Niall Ferguson arrives with a chilling correction to our collective memory: wars do not end when the news cycle says they do. In this piece, he dismantles the comforting illusion that a ceasefire in the Strait of Hormuz equates to peace, arguing instead that we are witnessing a dangerous, slow-burning stalemate where economic pain is merely being redistributed rather than resolved. For the busy reader tracking global stability, the critical insight here is not the latest headline, but the terrifying timeline Ferguson constructs for a supply chain collapse that could trigger stagflation within months.

The Illusion of the Ceasefire

Ferguson begins by invoking the historian's paradox of time, noting that while financial crises move slowly before exploding, wars start fast and linger forever. He applies this lens to the current conflict, which he terms "Operation Epic Fury," launched in late February. Despite a ceasefire announced in early April, Ferguson argues the reality on the ground tells a different story. He writes, "A ceasefire is not a peace agreement," immediately grounding the reader in the precarious nature of the current truce. The evidence he marshals is stark: within days of the truce, Iranian drones struck the United Arab Emirates and swarmed U.S. ships, prompting the U.S. to sink six Iranian fast-attack boats. "The ceasefire was literally over," Ferguson states, stripping away the diplomatic fog.

The Iran stalemate

The author contrasts the diplomatic style of the past with the present, noting that while President Dwight Eisenhower practiced "brinkmanship," the current administration prefers "blinkmanship." This distinction is crucial to understanding the volatility. Ferguson describes how the executive branch paused "Project Freedom," a quasi-escort mission for commercial shipping, citing a request from Pakistan and claiming "Great Progress has been made toward a Complete and Final Agreement." Yet, he highlights the threat lurking behind the diplomacy: "If they don't agree, the bombing starts, and it will be, sadly, at a much higher level and intensity than it was before." This oscillation between negotiation and threat creates a state of perpetual uncertainty that is far more damaging to global markets than open warfare.

Wars take much less time to start than you think they will, and last much longer than you thought they could.

Ferguson's skepticism is well-placed. He draws a historical parallel to Woodrow Wilson's 14 Points in 1918, which were supposed to end World War I but were followed by another ten months of fighting. He warns that the current "one-page, 14-point memorandum of understanding" is merely a starting gun for further negotiations, not a finish line. The terms, according to leaks, involve an Iranian moratorium on nuclear enrichment, but the duration remains undefined—five years? Twenty? "If the Iranians make these concessions, I shall be flabbergasted," Ferguson admits, offering a dinner to the negotiators if he is proven wrong. This bet underscores the sheer improbability of the current diplomatic breakthrough.

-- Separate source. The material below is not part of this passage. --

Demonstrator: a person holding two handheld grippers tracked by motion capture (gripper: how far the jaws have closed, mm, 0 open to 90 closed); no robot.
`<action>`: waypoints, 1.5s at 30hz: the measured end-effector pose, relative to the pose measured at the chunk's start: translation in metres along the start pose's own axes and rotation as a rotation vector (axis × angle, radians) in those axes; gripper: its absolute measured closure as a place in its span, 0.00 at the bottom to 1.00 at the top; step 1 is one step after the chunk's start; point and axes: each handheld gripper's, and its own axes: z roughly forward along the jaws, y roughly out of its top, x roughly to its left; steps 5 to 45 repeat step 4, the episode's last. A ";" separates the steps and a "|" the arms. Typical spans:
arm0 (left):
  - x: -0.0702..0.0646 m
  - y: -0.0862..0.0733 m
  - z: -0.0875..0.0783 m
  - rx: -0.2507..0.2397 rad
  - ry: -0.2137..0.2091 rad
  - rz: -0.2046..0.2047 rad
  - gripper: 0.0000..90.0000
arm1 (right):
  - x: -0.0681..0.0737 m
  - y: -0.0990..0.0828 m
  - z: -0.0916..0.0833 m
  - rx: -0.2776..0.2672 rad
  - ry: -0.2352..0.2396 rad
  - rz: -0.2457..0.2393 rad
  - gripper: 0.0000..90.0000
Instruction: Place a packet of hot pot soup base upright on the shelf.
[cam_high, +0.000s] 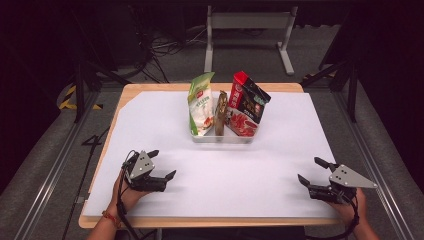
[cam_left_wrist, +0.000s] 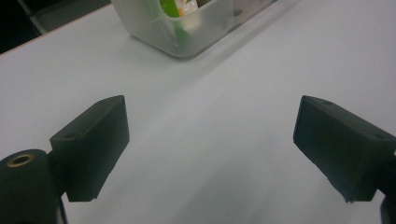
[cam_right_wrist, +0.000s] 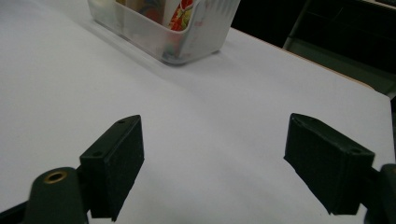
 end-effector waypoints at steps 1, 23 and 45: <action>0.000 0.000 0.000 0.001 -0.001 0.001 0.13 | 0.000 0.000 -0.001 -0.001 -0.004 -0.001 0.23; -0.001 0.000 0.000 0.003 -0.003 0.008 0.13 | 0.000 0.000 -0.002 -0.003 -0.006 -0.002 0.23; -0.001 0.000 0.000 0.003 -0.003 0.008 0.13 | 0.000 0.000 -0.002 -0.003 -0.006 -0.002 0.23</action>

The Economics of Attrition

The piece shifts to the brutal arithmetic of economic warfare, a theme Ferguson has explored in his companion deep dives on historical operations like Project Azorian. He argues that economic pressure is even slower to act than kinetic force. "The problem with economic warfare is that it is even more slow-acting than actual war," he writes. He cites the sanctions on Russia, which were expected to cripple the war machine but instead proved to be "maybe a 3" on the Richter scale of sanctions. The lesson is clear: no state can inflict pain on an adversary's economy without spilling that pain onto its own.

Ferguson dives into the data, projecting that Iran has roughly $26.2 billion in reserves, which could be exhausted in six to 14 months given the blockade. However, he identifies four critical "pressure valves" that prevent immediate collapse. Iran can bypass the sea blockade via land and air routes, barter oil for food, and utilize a burgeoning cryptocurrency sector developed over the last five years. Furthermore, the author notes that China is almost certainly providing both economic and military support. "There is a chance of Iranian economic and regime collapse, but it doesn't feel like the base case," Ferguson concludes. This is a sobering assessment that challenges the optimistic narrative of imminent regime change.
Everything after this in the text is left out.